Charisma's new Investigation Discovery show "I Survived Evil," which starts production later this summer with an anticipated 2013 premiere, will chronicle similar true stories of ordinary people who have successfully warded off attackers.

But the network didn't pursue Charisma to host the show because of her brush with death--in fact, they didn't even know she had been through that when they approached her about the hosting job. "I don't think [the producers] knew," she said. "And when I told them, they were like, 'This makes perfect sense. We want you to be even more a part of the process'," she explains.

Charisma says she hopes her new gig will explore what it means to be evil. Reflecting on her attacker's string of sexual and violent attacks, she asks, "What happens in a life that a person can get to a place where it’s a good idea to become a serial rapist? I mean, I have a child, so how does a kid go from normal to not?” she said.

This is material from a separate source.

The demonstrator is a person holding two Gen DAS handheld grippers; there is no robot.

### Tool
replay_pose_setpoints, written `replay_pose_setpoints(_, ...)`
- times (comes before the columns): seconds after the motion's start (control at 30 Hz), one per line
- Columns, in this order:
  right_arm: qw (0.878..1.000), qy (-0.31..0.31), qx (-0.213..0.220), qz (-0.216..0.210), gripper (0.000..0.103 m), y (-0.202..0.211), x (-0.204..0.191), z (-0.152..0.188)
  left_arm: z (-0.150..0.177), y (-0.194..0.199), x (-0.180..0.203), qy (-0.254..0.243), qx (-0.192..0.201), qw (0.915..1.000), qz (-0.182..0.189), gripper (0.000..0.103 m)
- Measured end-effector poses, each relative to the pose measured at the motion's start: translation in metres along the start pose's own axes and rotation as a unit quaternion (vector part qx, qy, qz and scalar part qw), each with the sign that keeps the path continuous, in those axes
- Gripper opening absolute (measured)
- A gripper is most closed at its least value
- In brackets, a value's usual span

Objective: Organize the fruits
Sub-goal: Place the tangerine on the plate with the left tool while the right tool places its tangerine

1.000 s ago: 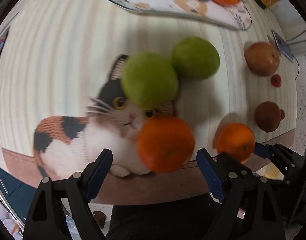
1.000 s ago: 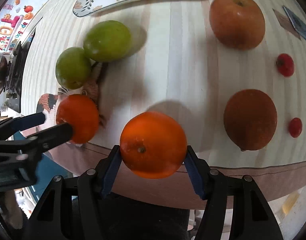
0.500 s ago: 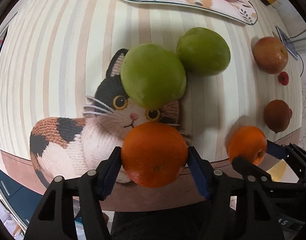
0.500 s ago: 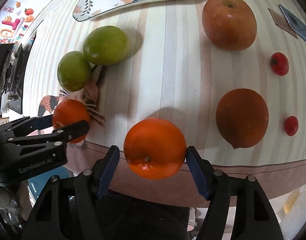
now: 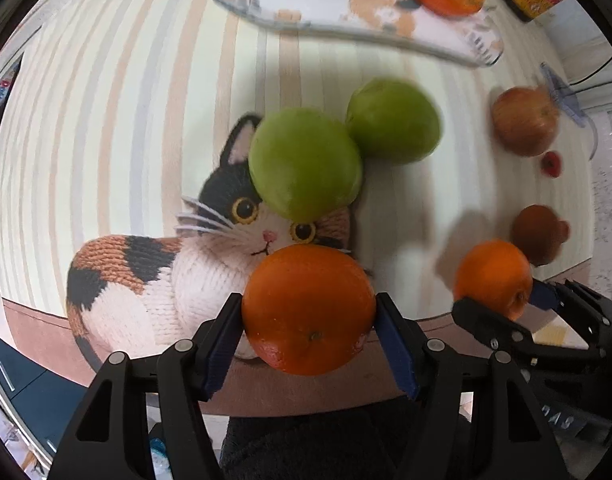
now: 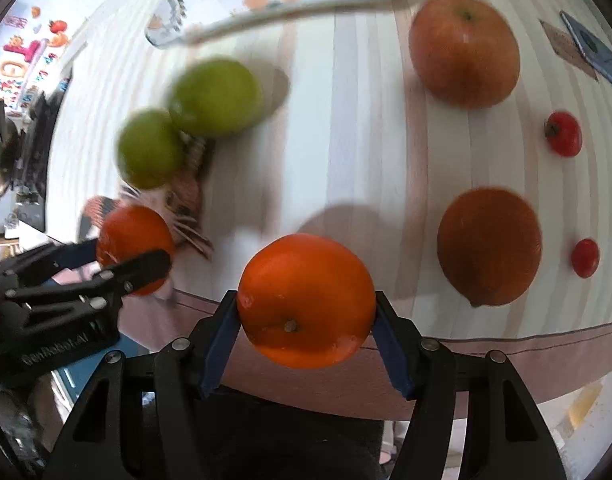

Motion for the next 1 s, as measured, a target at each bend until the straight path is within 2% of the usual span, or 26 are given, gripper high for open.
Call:
replay_pose_setpoints(0.17,0.998,-0.009,0.047,-0.034,0.067,0.043,-0.008,-0.042,-0.025,0.055,0.002,-0.003,0.048,0.9986,0.022,0.062)
replay_pose_setpoints(0.27,0.996,-0.014,0.073,-0.044,0.067,0.059,-0.013,-0.075,-0.058,0.085,-0.004,0.006,0.073,0.9966,0.038,0.062)
replay_pose_setpoints(0.43,0.994,-0.026,0.095,-0.051,0.067,0.057,-0.025,-0.135,-0.112,0.091,-0.022,0.01,0.089,0.9958,0.018,0.063)
replay_pose_setpoints(0.57,0.993,-0.043,0.092,-0.065,0.067,0.034,-0.037,-0.181,-0.158,0.07,-0.042,0.025,0.071,0.9971,-0.004,0.063)
replay_pose_setpoints(0.7,0.992,-0.068,0.069,-0.083,0.067,-0.015,-0.051,-0.21,-0.194,0.038,-0.067,0.049,0.037,0.9981,-0.009,0.063)
replay_pose_setpoints(0.83,0.992,-0.07,0.044,-0.098,0.067,-0.042,-0.059,-0.214,-0.214,0.017,-0.078,0.07,0.011,0.9975,0.001,0.063)
replay_pose_setpoints(1.0,0.993,-0.059,0.036,-0.1,0.067,-0.058,-0.064,-0.216,-0.233,-0.004,-0.078,0.08,-0.012,0.9965,0.017,0.063)
Point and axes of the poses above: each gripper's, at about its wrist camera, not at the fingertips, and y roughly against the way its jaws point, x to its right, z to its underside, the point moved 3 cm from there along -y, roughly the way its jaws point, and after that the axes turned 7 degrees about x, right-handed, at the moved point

Charisma added that although Hubbard grew up with an alcoholic father, "it seemed like his life was back on track," at the time of the attack. “He was top of his class in police academy, he was married with a baby on the way…. From an anthropological point of view, I’m very curious what happened," she said.

For the first episode of "I Survived Evil," Charisma says she plans to revisit the traumatic ordeal she experienced on the beach in 1991. The episode will delve into the nightmare she lived through at Torrey Pines beach, but Charisma says she will not participate in any reenactment of the assault. "It’d be a little creepy,” she says. Still, she says she plans to have the cameras "walk along that very beach," with her and says that she hopes to address Hubbard himself.

“I’m interested in a sit-down, to ask him myself questions [I have],” she says. “Whether or not Hubbard will let me [I don't know], but my producers are interested, though they’re treating it very delicately. I think they’re worried about me, but really, I’m OK with it," she said.

“You don’t really know until you’re in a chair opposite someone like that… but I think I’m OK with it,” she adds. “I just want to say to him, ‘What happened to you? Tell me your cautionary tale.’”

Charisma says that her new show is about finding strength from within. “It’s about empowerment, about victims who take fate into their own hands and rescue themselves, or seek justice and find it,” she says. “It’s about heroes, stories of survival. And happy endings.”

It sounds like Charisma is doing all of the right things to heal.